TASK PROMPT: Write out again only the lines that run from the start of the entries to the line containing "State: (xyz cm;", both included.

EXERCISE INPUTS:
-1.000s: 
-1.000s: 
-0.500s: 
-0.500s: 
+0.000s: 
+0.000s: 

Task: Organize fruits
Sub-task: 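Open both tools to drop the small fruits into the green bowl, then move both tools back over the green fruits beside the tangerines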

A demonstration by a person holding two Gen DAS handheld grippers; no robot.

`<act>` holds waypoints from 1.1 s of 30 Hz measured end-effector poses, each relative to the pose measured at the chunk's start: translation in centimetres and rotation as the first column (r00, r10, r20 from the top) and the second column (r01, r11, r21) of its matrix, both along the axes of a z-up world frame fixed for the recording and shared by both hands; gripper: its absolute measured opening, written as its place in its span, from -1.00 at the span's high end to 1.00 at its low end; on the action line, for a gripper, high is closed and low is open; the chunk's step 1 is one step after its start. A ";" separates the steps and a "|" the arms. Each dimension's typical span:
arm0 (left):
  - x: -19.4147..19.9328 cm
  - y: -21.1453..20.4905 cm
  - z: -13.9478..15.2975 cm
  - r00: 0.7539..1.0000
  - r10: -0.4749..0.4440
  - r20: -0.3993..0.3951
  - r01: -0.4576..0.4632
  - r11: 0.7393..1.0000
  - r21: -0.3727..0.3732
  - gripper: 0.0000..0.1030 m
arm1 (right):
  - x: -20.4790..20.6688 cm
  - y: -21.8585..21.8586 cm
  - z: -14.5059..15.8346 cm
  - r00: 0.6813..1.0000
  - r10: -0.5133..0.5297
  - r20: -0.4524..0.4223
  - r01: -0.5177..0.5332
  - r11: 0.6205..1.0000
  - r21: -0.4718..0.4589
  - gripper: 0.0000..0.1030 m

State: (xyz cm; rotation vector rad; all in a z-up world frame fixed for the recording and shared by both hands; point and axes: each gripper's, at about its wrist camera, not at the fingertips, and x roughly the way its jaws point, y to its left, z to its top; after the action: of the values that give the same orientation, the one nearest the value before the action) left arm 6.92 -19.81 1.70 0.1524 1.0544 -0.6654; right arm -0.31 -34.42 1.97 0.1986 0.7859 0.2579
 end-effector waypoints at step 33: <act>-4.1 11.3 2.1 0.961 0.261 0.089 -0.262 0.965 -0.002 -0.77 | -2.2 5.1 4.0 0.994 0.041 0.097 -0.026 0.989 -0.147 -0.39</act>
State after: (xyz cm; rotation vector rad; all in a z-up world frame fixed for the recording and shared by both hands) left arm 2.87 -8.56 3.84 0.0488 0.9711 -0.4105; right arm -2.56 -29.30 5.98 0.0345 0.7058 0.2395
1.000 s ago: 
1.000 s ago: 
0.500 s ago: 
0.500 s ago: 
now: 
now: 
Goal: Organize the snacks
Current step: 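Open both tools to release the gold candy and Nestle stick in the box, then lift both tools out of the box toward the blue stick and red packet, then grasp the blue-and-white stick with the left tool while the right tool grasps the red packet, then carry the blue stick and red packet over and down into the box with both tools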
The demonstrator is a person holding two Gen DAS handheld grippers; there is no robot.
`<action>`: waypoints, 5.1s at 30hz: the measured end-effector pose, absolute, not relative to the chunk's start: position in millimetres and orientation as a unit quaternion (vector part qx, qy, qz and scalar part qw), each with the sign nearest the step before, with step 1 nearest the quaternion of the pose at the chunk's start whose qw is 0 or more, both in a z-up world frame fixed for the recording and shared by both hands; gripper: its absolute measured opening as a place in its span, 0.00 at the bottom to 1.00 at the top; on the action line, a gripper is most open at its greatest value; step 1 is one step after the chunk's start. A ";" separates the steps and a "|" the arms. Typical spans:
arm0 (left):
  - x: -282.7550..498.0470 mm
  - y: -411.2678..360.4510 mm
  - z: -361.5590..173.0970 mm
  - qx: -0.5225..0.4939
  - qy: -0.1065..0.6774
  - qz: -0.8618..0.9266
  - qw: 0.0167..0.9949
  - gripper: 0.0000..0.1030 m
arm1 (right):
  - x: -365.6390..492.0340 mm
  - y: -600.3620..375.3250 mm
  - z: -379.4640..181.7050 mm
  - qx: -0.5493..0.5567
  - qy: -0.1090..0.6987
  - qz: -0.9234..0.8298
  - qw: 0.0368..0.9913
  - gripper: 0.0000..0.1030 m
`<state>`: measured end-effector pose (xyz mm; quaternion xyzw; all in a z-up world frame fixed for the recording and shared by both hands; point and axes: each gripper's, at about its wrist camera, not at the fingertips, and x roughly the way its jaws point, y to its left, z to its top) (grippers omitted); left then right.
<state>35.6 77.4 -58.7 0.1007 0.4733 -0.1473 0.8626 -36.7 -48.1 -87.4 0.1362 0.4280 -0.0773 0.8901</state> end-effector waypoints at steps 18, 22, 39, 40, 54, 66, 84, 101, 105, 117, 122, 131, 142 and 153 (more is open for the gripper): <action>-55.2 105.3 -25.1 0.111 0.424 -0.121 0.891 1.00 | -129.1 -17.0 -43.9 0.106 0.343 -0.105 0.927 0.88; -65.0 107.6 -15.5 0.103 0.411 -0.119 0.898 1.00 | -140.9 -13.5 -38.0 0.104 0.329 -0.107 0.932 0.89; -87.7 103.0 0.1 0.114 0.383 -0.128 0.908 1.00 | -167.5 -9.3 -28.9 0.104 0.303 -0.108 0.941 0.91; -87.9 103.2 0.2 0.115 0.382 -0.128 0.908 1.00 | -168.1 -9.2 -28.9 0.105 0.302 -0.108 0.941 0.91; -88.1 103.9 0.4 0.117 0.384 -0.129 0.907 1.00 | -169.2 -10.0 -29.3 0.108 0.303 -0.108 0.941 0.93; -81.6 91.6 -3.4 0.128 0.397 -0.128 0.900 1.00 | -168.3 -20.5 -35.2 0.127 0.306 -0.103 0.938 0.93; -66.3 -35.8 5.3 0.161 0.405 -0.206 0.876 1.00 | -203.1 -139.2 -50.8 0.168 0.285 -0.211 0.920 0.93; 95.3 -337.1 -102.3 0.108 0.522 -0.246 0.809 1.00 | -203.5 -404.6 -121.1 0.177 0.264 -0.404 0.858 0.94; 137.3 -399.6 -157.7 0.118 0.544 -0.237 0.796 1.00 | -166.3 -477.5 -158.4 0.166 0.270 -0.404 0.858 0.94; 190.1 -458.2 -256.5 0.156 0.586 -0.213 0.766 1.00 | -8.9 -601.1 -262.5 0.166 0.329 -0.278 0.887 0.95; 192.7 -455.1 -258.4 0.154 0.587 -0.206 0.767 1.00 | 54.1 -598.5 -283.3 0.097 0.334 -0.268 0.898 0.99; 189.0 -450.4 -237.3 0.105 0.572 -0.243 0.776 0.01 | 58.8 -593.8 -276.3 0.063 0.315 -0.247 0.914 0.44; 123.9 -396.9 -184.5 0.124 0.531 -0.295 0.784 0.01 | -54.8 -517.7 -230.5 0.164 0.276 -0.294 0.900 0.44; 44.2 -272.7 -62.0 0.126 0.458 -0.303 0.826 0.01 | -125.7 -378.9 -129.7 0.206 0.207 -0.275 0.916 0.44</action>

EXERCISE RESULT:
-1.000s: 
-1.000s: 
-0.500s: 
-0.500s: 
+0.000s: 
+0.000s: 

Task: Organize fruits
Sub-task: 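Open both tools to drop the small fruits into the green bowl, then move both tools back over the green fruits beside the tangerines
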
A demonstration by a person holding two Gen DAS handheld grippers; no robot.

`<act>` holds waypoints from 1.1 s of 30 Hz measured end-effector poses, each relative to the pose measured at the chunk's start: translation in centimetres and rotation as the first column (r00, r10, r20 from the top) and the second column (r01, r11, r21) of its matrix, both along the axes of a z-up world frame fixed for the recording and shared by both hands; gripper: its absolute measured opening, written as its place in its span, from -1.00 at the span's high end to 1.00 at its low end; on the action line, for a gripper, high is closed and low is open; the chunk's step 1 is one step after its start. A ";" separates the steps and a "|" the arms. Each dimension's typical span:
arm0 (left):
  - x: -19.4147..19.9328 cm
  - y: -21.1453..20.4905 cm
  - z: -13.9478..15.2975 cm
  - r00: 0.7539..1.0000
  - r10: -0.4749..0.4440
  - r20: -0.3993..0.3951
  - r01: -0.4576..0.4632
  - r11: 0.7393..1.0000
  - r21: -0.3727..0.3732
  - gripper: 0.0000..0.1030 m
arm1 (right):
  - x: -20.4790..20.6688 cm
  - y: -21.8585..21.8586 cm
  - z: -14.5059..15.8346 cm
  - r00: 0.6813..1.0000
  - r10: -0.5133..0.5297
  - r20: -0.4524..0.4223
  - r01: -0.5177..0.5332
  - r11: 0.6205..1.0000
  - r21: -0.4718..0.4589
  - gripper: 0.0000..0.1030 m

State: (xyz cm; rotation vector rad; all in a z-up world frame fixed for the recording and shared by both hands; point and axes: each gripper's, at about its wrist camera, not at the fingertips, and x roughly the way its jaws point, y to its left, z to its top; after the action: of the values that give the same orientation, the one nearest the value before the action) left arm 6.92 -19.81 1.70 0.1524 1.0544 -0.6654; right arm -0.31 -34.42 1.97 0.1986 0.7859 0.2579

The output given is complete.